Recursion given grammar

Question

I am to implement a recursive program given the grammar. I understand the concept of recursion, but implementing it can be overwhelming.

I'm having trouble with strings with parenthesis.

Inputing "(b-c)" should result in it being a valid expression, but the output says invalid.

I've been tracing the program where it deals with the parenthesis, but i can seem to figure out where I am wrong.

Also, the program may not be perfect, but i'd like to address this issue. Thanks for any help.

Main prompts user for input. I only provided what I believe is necessary.

Main

if(i.findExpression(str)){
    cout << str << " is legal infix expression.\n";
}
else{
    cout << str << " is not a legal infix expression.\n";
}

The grammar to follow is:

expression = term | term + term | term - term

term = factor | factor * factor | factor / factor

factor = letter | (expression)

letter = a|b|...|z

Find Expression

bool infix::findExpression(string strExp){
    int i;
    int n = (int)strExp.length();
    bool found = true;

    for (i = 0; i < n; i++){
        if((strExp.at(i) == '(') and (n != i)){ //
            while((strExp.at(i)!=')') and (n != i)){ //
                i++;
            }
            found = false;
        }
        else if((strExp.at(i) == '+' or strExp.at(i) == '-') and 
            (n != i))
        {
            found = true;
            break;
        }
        else
            found = false;
    }// added
        if(found){
                return(findTerm(strExp.substr(0,i))&&findTerm(strExp.substr(i+1, n-(i+1))));
    }
    else{
        return findTerm(strExp.substr(0,n));
    }
}

Find Term

bool infix::findTerm(string strExp){
    int n = (int)strExp.length();
    bool found = true;
    int i;

    for(i = 0; i < n; i++){
        if((strExp.at(i) == '(')and (n != i)){
            while((strExp.at(i)!=')')and (n != i)){
                i++;
            }
            found = false;
        }
        else if((strExp.at(i)=='*' or strExp.at(i)=='/')and (n != i)){
            found = true;
            break;
        }
        else
            found = false;
    }
    if(found){
        return(findFactor(strExp.substr(0,i)) &&     findFactor(strExp.substr(i+1, n-(i+1))));
    }
    else{
        return findFactor(strExp.substr(0,n));
    }
}

Find Factor

bool infix::findFactor(string strExp)
    int i;
    char ch;
    int n = (int)strExp.length();
    bool found = true;

    ch = strExp.at(0);

    if((n==1)&&islower(ch)){
        return true;
    }
    else if(ch == '('){
        for(i = n; i > 0; i--){

            if((n-1 != i) and (strExp.at(i-1) == ')')){
                found = true;
                break;
            
            }
            else{
                found = false;
            
            }
        
        }
            if(found){
                return findExpression(strExp.substr(1, i-1));
            
            }
            else{return false;}
        
        }
        else{return false;}
}

Answer 1

Recursive descent parsers typically have methods exactly reflecting the rules. The rules consume the corresponding input. Typically this is done by operating on some kind of stateful token stream.
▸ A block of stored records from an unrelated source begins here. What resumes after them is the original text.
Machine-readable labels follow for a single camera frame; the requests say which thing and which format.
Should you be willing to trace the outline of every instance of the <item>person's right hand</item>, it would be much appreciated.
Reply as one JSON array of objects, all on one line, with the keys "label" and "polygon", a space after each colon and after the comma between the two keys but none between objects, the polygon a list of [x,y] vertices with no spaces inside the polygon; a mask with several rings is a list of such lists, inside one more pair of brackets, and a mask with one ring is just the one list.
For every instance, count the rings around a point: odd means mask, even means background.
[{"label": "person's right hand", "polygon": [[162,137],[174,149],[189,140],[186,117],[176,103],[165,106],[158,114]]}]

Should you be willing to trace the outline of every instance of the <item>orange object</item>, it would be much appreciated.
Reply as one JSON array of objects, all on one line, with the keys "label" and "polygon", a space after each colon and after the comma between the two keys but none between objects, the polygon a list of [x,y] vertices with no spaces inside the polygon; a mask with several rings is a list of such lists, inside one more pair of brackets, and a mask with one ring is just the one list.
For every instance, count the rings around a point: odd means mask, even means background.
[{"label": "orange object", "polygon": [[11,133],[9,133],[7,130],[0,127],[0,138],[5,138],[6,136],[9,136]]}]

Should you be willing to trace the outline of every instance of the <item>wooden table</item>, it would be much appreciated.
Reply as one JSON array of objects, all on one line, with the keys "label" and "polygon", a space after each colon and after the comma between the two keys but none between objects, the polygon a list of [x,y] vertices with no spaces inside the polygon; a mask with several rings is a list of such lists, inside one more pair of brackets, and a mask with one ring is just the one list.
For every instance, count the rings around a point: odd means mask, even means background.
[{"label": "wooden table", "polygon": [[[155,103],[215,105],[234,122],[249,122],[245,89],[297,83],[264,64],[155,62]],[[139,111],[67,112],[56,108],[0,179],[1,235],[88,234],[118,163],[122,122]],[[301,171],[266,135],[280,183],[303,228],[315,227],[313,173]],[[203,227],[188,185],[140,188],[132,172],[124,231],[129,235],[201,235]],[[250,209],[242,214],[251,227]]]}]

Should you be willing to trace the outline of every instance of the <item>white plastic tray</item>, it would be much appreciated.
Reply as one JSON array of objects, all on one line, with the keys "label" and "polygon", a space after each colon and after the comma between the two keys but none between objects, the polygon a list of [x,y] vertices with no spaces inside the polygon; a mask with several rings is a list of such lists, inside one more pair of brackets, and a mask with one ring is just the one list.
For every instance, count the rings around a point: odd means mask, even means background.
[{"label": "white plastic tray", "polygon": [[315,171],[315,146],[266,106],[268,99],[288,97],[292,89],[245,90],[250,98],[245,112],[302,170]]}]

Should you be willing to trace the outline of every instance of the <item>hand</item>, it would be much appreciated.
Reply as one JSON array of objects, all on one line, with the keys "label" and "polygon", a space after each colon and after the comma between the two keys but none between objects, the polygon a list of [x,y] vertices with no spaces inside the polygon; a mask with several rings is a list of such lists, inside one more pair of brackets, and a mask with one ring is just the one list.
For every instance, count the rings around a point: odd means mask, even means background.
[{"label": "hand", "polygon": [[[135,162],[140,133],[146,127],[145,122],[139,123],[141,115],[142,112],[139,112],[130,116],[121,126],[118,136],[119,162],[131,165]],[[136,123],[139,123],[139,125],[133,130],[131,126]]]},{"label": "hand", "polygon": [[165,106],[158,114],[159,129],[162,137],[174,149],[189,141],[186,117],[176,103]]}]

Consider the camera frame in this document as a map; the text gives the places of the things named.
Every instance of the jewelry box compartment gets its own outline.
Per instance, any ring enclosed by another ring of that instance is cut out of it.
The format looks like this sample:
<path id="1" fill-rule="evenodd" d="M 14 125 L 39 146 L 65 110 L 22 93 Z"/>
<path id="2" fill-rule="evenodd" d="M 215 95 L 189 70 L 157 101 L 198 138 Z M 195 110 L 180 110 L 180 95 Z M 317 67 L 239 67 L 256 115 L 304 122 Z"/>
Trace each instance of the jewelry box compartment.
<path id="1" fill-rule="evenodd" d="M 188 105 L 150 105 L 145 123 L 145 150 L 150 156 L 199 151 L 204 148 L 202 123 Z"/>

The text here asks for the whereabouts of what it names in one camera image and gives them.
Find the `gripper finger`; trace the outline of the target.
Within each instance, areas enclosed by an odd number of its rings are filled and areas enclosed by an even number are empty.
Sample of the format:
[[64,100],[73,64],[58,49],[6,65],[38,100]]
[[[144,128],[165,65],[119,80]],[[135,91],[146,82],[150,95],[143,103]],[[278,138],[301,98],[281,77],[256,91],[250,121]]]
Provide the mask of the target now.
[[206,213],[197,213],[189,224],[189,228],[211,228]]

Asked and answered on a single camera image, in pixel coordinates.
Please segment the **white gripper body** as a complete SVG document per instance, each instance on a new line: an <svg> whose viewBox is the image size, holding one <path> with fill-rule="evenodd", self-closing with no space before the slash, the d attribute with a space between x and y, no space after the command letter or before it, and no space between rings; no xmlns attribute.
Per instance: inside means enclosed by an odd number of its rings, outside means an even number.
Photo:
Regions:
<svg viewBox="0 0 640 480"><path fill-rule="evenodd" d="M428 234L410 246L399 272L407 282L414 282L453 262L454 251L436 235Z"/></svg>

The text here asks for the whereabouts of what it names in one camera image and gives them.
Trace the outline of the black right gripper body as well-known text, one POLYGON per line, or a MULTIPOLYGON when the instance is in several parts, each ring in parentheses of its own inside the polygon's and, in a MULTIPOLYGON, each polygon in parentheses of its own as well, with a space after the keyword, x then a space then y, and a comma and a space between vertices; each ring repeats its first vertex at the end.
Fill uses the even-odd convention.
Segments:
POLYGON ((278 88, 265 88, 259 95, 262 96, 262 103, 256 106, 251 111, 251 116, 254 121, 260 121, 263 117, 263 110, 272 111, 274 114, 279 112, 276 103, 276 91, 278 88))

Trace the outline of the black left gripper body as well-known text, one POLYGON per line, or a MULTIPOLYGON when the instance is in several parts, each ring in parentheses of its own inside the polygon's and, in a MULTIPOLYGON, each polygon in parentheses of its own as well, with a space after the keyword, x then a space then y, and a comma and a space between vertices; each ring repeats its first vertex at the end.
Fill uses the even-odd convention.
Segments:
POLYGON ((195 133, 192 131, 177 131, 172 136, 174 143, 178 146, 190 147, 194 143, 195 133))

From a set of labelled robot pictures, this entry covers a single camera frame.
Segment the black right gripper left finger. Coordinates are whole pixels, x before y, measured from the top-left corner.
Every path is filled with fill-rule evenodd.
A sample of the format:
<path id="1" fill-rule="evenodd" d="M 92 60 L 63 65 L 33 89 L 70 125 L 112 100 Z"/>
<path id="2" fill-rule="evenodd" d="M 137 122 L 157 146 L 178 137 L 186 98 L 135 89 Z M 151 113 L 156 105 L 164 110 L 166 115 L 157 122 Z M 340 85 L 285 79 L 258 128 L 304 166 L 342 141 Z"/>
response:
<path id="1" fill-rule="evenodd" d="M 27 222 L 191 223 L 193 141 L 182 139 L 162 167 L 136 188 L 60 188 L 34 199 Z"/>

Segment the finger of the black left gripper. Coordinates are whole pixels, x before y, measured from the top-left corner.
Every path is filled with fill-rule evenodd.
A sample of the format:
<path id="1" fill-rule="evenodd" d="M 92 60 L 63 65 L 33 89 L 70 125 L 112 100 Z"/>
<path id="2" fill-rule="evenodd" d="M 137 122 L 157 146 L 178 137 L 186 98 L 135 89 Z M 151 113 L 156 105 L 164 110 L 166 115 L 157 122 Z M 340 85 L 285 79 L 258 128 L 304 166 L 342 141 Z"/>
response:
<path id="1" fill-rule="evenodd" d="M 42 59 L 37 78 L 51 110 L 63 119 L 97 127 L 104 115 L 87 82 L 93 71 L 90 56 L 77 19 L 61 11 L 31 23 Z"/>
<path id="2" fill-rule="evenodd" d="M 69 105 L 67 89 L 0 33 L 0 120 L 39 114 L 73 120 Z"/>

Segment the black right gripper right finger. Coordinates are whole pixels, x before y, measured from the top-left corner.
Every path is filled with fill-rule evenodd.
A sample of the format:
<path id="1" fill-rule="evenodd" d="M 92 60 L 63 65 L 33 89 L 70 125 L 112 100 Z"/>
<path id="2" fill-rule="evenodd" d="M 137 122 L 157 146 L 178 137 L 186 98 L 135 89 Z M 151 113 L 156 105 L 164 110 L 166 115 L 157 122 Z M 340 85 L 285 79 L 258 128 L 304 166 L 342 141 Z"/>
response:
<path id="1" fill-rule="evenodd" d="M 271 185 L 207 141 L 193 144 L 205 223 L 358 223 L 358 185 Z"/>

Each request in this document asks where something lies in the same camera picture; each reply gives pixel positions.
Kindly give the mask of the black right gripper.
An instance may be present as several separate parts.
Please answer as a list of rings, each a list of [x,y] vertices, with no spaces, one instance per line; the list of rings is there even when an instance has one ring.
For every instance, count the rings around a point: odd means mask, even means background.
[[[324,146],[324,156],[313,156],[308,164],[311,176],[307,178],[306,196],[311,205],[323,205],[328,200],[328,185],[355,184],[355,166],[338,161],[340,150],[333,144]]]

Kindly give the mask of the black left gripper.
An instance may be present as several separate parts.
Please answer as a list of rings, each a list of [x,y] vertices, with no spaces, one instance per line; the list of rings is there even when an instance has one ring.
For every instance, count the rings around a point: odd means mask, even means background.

If you want to use simple strings, one way to handle how much is consumed by a recursive call is to let the recursion return the new position (although I'd really recommend operating on a token stream instead, as you normally would use the return value to return the corresponding subtree).

In this case, for your example, the method for handling expressions would look similar to this:

// expression = term | term + term | term - term
// Returns the position in strExp after parsing, or -1 for errors.
int infix::parseExpression(string strExp) {
   int pos = parseTerm(strExp);
   if (pos == -1) { // Error signal
     return -1;  
   }
   if (pos >= strExp.length()) {
     return pos;  // done
   }
   if (strExp.at(pos) != '-' && strExp.at(pos) != '+') {
     return -1;  // error
   }
   return parseTerm(strExpr.substr(pos + 1));
 }

 // term = factor | factor * factor | factor / factor
 int infix::parseTerm(string strExp) {
  ...

Comparing the result to the string length should provide whether the expression is valid. You can encapsulate this check in another method for convenience.